◆ About this task: A line below contains "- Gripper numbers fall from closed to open", and a later one contains "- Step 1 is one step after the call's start". Repeat both, with every line between them, exactly.
%%
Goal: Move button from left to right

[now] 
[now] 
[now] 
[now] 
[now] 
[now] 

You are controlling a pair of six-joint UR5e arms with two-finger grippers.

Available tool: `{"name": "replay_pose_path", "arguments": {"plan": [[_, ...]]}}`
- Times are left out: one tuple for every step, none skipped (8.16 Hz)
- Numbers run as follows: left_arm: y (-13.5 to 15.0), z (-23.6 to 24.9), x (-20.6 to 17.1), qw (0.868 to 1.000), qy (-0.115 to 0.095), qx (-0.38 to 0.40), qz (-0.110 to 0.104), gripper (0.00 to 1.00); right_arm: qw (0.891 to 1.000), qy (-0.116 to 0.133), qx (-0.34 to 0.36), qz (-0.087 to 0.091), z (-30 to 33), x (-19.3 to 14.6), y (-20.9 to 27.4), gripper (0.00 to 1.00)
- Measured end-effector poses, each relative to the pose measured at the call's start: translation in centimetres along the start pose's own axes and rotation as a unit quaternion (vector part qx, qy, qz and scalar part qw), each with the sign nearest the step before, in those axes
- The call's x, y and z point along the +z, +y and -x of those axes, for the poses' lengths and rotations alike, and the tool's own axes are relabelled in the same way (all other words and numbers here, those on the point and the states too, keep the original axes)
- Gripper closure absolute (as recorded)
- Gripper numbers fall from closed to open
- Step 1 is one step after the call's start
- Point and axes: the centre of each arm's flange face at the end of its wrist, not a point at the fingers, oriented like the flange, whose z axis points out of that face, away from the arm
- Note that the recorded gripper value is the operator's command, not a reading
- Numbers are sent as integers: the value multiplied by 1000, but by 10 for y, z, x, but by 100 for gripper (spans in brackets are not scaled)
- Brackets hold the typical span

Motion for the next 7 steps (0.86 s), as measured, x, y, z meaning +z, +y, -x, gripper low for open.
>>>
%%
◆ Your response:
- Gripper numbers fall from closed to open
- Step 1 is one step after the call's start

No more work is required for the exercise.